This work is licensed under CC BY 4.0 - Read how use or adaptation requires attribution

Workload Optimization

Framework / Domains / Optimize Cloud Usage & Cost / Workload Optimization

Analyze and optimize cloud resources to match specific usage patterns while ensuring that workloads operate efficiently, sustainably and generate sufficient business value for their cost.

Creating a workload optimization strategy

  • Evaluate workloads for optimization options
  • Determine value vs risk thresholds for each workload
  • Define target optimization thresholds
  • Establish guidelines for balancing workload optimization against other optimization options
  • Make conscious trade-off decisions among cost, quality, performance and environmental impact of cloud operations

Managing workload optimizations

  • Generate optimization recommendations by workload
  • Prioritize production and pre-production optimization activities
  • Share recommendations with Engineering and agree on timelines for action
  • Align with Core Personas (e.g. Sustainability, ITAM) for optimization targets

Understanding where opportunities have value

  • Use modern and managed services
  • Compare optimization benefit in the context Engineering time and priorities

Definition

Workload Optimization is a set of practices that ensure that cloud resources are properly selected, correctly sized, only run when needed, appropriately configured, and highly utilized in order to meet all functional and non-functional requirements at the lowest cost and environmental impact.

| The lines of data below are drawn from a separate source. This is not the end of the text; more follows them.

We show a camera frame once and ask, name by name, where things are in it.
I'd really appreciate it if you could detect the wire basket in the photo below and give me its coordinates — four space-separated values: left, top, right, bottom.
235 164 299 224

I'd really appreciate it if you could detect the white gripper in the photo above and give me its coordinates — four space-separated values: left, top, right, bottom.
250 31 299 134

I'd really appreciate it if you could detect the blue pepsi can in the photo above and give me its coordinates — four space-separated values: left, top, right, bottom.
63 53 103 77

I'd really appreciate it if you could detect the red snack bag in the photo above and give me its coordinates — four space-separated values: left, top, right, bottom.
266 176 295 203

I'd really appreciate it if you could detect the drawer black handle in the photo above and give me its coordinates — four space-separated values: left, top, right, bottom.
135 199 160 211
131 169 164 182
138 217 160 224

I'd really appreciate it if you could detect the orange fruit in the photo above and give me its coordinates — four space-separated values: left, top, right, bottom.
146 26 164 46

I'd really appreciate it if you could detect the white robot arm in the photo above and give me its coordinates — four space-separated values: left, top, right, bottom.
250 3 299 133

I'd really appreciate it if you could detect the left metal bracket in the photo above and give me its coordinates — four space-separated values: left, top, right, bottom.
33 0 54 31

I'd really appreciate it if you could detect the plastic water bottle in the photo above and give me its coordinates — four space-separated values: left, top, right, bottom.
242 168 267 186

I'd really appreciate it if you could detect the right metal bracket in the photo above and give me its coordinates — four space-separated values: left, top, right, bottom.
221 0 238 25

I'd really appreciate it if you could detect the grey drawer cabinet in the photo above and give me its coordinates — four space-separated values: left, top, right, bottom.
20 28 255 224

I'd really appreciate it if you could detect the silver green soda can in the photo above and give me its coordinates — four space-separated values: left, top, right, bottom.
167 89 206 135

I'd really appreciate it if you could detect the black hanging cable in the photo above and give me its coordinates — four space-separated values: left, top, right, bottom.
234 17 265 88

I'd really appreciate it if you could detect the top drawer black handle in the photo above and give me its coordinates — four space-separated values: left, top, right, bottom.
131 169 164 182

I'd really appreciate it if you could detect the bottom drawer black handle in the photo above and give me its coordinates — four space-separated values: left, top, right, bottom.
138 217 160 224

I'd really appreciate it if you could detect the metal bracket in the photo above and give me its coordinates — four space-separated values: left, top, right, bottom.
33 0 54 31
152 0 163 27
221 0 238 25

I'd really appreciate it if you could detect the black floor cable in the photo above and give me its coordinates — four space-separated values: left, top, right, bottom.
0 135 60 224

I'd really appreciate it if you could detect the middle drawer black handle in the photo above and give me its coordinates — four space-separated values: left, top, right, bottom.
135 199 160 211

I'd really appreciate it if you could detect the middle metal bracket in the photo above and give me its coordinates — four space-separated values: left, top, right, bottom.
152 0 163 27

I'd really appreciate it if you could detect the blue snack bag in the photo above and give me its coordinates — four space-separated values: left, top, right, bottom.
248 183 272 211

This work is primarily done by Engineering, using guidelines and strategies formed collaboratively with the FinOps, Product, and other personas.

Engineers should seek to ensure there is sufficient business value for the cloud costs associated with each type of resource being consumed. Because cloud systems are built iteratively, it is typical to observe resource utilization over time to ensure performance, availability or other quality metrics are met, and to adjust or modify resources which are over- or under-sized, or make other optimizations even for systems which are well-architected for the cloud.

There is a strong relationship between all of the Capabilities in the Optimize Cloud Usage & Cost Domain. Each of the Capabilities in this Domain work in different ways to optimize cloud value – by using commitment based discounts, rearchitecting, using or stopping the use of licenses or SaaS, providing guidance on cloud sustainability improvements, and optimizing the utilization and efficiency of the workloads that make up systems. Among all of these, Workload Optimization will likely be the most widely practiced, and have the most options.

Early in the FinOps practice, the FinOps Team will likely play a large role in identifying opportunities to optimize workloads, but over time Engineering will take on the primary responsibility for their cloud usage by seeking out ways to optimize, or better yet by building in optimization as much as possible as systems are being built. But, no matter how well built and efficient a system is when built, services in the cloud are constantly being added and modernized, and organizations must be prepared to continuously work to keep pace and maintain optimal performance and utilization. Engineering leadership is critical to establishing the cadence and highlighting the need to maintain optimization of workloads at the appropriate level.

A key way the FinOps team can support this is by developing a workload optimization strategy. This strategy can direct optimization work by highlighting which types of resources should be prioritized, setting thresholds for taking action so that time is not wasted on trivial improvements, defining target KPIs the organization wants to achieve, and creating guidelines for making the tradeoffs that come with optimization. Other capabilities in this Domain may have important inputs to this strategy in highlighting for Engineering where the organization supports (or plans to stop) using licensed software, when rearchitecting is preferred over resource optimization, how to prioritize resource optimization against rate optimization, or how to incorporate sustainability and carbon impact decisions into usage optimization decision-making. As noted, the strategy may also set Leadership’s expectations of how frequently and diligently optimization should be pursued by Engineering versus new feature development work.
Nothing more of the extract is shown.